#### [Problem to work on]
A single number is required: the count of lines in the entries below that include the word "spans".

#### [Material shown]
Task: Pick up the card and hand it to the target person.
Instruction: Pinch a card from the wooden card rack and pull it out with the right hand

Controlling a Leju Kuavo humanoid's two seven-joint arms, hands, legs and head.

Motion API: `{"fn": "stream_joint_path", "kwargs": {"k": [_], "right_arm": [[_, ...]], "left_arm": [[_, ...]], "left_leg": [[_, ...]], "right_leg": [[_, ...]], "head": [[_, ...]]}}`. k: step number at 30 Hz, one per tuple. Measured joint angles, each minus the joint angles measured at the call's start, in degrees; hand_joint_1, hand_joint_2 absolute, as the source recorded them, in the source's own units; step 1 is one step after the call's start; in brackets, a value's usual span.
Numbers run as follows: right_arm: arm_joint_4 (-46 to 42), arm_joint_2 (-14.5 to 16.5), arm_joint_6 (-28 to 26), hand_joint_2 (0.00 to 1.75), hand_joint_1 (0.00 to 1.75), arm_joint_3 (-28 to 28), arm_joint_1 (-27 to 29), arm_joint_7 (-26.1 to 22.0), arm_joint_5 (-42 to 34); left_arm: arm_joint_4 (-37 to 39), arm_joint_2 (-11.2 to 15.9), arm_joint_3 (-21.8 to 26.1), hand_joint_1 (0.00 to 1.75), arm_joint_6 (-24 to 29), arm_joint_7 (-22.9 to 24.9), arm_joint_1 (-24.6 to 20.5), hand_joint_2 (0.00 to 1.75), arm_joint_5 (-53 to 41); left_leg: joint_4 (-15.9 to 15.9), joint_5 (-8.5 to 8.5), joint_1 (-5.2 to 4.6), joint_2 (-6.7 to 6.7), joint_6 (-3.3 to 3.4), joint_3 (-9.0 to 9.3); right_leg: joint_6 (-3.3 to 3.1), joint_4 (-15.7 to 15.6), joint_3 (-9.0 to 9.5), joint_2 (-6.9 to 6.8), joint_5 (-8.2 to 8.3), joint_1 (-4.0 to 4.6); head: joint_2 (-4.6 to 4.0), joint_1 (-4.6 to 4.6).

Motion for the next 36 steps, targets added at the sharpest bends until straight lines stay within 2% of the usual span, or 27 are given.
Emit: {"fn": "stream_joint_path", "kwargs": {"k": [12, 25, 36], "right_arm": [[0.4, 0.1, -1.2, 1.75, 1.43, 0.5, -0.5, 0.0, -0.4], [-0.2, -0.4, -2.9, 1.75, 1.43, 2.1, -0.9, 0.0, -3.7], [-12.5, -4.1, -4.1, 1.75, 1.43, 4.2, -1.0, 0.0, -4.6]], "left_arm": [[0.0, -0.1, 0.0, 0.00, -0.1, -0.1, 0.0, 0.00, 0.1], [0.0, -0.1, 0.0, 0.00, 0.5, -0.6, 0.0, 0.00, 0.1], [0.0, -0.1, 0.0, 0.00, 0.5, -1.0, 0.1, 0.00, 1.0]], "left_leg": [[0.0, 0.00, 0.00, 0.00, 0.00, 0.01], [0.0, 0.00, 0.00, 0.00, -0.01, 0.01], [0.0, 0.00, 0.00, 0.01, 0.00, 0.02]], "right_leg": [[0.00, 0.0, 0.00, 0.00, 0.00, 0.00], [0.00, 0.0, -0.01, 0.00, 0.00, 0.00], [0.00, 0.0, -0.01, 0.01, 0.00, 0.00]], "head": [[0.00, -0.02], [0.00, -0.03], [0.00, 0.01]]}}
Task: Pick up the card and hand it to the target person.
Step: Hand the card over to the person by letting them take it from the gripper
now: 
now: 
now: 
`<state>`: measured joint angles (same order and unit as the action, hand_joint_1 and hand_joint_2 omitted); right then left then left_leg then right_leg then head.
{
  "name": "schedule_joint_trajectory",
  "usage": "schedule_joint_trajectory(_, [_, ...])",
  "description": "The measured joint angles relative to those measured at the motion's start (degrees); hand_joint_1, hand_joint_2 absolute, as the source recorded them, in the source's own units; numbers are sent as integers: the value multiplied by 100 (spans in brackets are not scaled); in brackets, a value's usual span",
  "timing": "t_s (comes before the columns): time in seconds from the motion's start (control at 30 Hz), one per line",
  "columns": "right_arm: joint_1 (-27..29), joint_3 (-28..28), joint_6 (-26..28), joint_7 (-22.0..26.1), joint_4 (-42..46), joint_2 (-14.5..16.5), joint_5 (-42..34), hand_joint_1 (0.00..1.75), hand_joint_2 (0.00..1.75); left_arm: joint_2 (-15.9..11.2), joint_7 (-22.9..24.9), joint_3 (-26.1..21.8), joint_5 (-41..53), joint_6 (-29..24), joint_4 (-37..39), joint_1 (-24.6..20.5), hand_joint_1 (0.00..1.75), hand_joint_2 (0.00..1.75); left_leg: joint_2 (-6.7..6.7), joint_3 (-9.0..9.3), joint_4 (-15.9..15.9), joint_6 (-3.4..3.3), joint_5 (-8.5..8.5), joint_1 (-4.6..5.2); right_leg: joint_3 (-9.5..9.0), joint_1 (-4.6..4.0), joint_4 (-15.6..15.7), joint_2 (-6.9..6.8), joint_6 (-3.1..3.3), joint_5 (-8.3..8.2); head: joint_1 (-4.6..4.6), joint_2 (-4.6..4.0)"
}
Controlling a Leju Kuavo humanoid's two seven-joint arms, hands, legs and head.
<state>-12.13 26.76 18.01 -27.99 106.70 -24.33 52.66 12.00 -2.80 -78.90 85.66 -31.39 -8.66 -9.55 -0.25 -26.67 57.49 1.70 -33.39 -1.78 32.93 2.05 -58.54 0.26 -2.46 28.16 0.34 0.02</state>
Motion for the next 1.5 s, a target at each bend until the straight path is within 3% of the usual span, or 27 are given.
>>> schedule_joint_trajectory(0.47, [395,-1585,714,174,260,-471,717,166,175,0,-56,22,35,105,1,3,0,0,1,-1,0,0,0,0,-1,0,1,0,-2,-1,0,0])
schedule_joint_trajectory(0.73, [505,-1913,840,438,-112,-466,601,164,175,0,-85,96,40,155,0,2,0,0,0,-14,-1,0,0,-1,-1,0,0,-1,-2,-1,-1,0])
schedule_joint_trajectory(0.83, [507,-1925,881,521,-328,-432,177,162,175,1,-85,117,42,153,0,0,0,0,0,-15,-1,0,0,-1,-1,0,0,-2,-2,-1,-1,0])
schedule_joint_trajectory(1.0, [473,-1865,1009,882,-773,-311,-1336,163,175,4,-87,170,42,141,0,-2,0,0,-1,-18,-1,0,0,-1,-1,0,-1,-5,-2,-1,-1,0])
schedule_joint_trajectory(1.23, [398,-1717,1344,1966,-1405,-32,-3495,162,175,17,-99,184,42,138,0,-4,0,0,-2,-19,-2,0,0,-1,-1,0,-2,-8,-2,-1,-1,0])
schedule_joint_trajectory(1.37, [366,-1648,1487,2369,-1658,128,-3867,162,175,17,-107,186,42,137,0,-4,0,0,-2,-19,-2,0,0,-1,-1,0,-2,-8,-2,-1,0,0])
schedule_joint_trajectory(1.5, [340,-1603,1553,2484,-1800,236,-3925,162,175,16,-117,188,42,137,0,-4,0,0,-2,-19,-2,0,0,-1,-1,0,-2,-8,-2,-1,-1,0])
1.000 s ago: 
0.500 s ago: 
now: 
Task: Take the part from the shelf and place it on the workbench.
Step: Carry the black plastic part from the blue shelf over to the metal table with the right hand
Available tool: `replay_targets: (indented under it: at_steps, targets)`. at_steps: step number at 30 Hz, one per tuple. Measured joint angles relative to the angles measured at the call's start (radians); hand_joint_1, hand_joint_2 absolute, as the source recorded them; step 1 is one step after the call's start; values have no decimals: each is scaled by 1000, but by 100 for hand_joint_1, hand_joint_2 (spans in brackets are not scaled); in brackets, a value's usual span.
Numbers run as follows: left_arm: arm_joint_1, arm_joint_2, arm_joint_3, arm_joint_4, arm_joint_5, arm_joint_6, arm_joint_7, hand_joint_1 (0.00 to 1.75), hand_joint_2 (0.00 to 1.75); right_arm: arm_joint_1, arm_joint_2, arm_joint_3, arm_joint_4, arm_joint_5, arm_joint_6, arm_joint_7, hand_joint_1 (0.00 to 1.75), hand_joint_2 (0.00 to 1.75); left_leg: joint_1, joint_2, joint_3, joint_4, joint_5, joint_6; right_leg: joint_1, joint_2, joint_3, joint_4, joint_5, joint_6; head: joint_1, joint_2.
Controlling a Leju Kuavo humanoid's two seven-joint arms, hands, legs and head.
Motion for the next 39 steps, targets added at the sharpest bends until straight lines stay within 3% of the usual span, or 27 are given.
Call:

#### [Task response]
2